▶ [PROBLEM DETAILS] Please take the records that follow and repeat exactly the lines starting with the line with "The pixel at (11, 108) shows the pallet." and going on through the line with "Camera: 582 x".

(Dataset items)
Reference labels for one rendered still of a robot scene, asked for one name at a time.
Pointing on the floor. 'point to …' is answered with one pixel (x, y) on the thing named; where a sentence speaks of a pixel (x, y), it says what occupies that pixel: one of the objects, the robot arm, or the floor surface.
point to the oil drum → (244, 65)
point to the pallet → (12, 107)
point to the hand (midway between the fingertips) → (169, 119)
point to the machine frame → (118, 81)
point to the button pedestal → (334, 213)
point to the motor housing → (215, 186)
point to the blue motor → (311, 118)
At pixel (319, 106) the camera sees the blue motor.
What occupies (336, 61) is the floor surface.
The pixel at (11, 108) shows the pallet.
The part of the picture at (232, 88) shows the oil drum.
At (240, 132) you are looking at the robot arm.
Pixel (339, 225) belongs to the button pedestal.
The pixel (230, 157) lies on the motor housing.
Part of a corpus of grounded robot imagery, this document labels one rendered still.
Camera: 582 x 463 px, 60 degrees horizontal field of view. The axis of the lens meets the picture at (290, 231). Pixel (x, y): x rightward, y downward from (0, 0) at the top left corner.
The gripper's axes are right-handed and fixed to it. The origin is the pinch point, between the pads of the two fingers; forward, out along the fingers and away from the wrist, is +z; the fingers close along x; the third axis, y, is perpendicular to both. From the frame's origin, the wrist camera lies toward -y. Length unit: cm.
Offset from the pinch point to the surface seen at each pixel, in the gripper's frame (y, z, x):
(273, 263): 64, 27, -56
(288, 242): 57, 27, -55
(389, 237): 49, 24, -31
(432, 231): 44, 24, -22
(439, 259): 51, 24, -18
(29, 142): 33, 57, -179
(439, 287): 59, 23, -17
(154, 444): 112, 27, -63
* * *
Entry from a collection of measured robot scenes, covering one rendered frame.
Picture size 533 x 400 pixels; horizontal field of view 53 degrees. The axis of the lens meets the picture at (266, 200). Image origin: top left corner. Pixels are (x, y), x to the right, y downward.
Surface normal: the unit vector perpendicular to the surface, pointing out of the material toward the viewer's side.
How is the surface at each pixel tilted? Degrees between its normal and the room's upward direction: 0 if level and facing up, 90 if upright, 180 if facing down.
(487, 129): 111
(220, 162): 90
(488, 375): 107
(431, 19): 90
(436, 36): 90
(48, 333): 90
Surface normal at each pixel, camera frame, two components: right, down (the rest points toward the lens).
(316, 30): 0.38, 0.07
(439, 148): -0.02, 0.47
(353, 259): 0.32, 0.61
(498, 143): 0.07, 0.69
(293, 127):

▶ [WRITTEN RESPONSE]
The pixel at (11, 108) shows the pallet.
The part of the picture at (232, 88) shows the oil drum.
At (240, 132) you are looking at the robot arm.
Pixel (339, 225) belongs to the button pedestal.
The pixel (230, 157) lies on the motor housing.
Part of a corpus of grounded robot imagery, this document labels one rendered still.
Camera: 582 x 463 px, 60 degrees horizontal field of view. The axis of the lens meets the picture at (290, 231). Pixel (x, y): x rightward, y downward from (0, 0) at the top left corner.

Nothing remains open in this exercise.